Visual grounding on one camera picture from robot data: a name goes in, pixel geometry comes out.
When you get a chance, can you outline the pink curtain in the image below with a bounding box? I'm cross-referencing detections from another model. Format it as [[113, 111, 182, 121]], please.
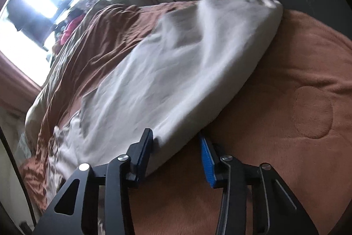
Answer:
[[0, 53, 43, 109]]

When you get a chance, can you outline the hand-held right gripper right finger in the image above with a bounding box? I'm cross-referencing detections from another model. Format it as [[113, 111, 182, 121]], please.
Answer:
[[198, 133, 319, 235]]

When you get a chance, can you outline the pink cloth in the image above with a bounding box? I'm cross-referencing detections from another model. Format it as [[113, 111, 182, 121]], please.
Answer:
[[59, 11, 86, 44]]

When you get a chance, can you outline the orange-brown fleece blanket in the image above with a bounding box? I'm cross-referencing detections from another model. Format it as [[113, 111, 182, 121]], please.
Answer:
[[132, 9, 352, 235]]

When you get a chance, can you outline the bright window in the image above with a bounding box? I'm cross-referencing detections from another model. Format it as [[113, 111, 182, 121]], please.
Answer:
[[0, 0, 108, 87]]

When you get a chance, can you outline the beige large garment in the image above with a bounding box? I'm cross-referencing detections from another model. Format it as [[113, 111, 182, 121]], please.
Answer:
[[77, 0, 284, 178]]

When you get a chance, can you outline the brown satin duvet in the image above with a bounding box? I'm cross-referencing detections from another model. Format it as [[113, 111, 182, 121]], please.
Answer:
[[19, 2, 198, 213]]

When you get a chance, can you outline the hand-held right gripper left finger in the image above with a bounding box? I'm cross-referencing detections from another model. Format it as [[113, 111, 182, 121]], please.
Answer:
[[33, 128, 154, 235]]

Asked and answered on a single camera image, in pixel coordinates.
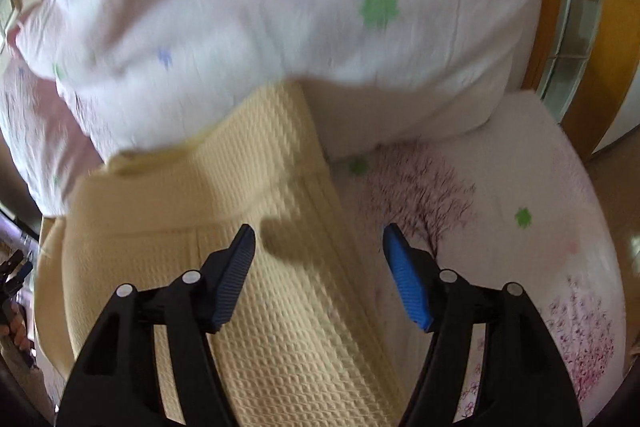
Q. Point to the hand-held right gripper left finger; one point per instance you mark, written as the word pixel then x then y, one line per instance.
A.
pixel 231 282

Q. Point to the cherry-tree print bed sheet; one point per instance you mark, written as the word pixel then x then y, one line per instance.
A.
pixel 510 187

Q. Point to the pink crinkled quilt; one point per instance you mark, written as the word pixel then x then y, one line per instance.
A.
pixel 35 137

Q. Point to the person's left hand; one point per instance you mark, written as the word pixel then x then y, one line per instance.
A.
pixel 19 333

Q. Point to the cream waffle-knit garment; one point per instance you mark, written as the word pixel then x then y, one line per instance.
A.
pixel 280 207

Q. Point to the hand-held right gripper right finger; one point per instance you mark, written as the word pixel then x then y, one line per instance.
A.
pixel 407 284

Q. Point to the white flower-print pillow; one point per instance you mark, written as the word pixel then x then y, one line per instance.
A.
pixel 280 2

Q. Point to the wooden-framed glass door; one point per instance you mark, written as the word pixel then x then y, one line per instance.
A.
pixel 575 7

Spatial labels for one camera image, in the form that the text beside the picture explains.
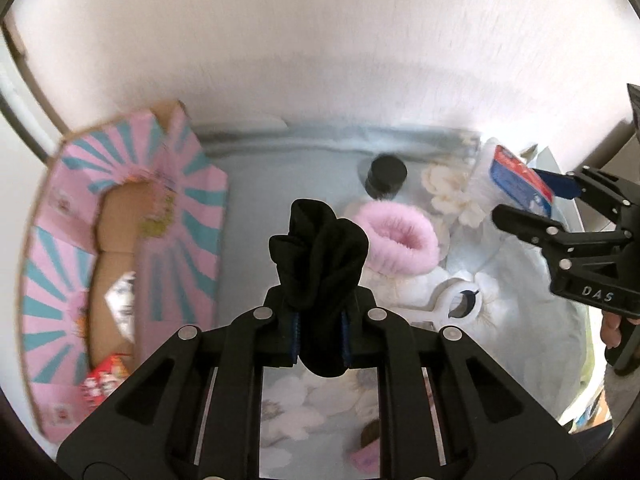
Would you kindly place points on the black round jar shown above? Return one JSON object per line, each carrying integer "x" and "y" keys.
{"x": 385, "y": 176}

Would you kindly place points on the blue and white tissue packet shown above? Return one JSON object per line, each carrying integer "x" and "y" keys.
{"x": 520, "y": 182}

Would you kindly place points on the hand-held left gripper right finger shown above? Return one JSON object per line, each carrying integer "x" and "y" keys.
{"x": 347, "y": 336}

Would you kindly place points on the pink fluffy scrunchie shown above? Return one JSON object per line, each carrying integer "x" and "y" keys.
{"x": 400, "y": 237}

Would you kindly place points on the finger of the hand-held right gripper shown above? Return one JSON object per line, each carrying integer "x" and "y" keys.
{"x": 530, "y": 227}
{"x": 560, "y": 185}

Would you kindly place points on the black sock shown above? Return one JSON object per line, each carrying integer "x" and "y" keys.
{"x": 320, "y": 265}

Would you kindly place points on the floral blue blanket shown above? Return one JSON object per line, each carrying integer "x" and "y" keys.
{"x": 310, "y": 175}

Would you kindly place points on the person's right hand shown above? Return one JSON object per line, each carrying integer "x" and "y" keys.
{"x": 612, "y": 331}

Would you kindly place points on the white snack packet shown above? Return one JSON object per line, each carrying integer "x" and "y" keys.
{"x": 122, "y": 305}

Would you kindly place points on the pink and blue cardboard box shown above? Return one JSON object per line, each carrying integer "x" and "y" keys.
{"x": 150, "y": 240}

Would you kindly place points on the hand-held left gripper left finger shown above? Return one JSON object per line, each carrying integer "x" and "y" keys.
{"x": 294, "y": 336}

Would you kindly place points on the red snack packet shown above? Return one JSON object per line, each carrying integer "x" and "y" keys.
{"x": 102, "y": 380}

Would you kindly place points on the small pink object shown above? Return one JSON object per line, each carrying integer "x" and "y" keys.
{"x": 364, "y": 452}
************
EXERCISE REQUIREMENTS:
Work out, please, how many lines above contain "camera"; answer only with the number.

WRITTEN SOLUTION:
3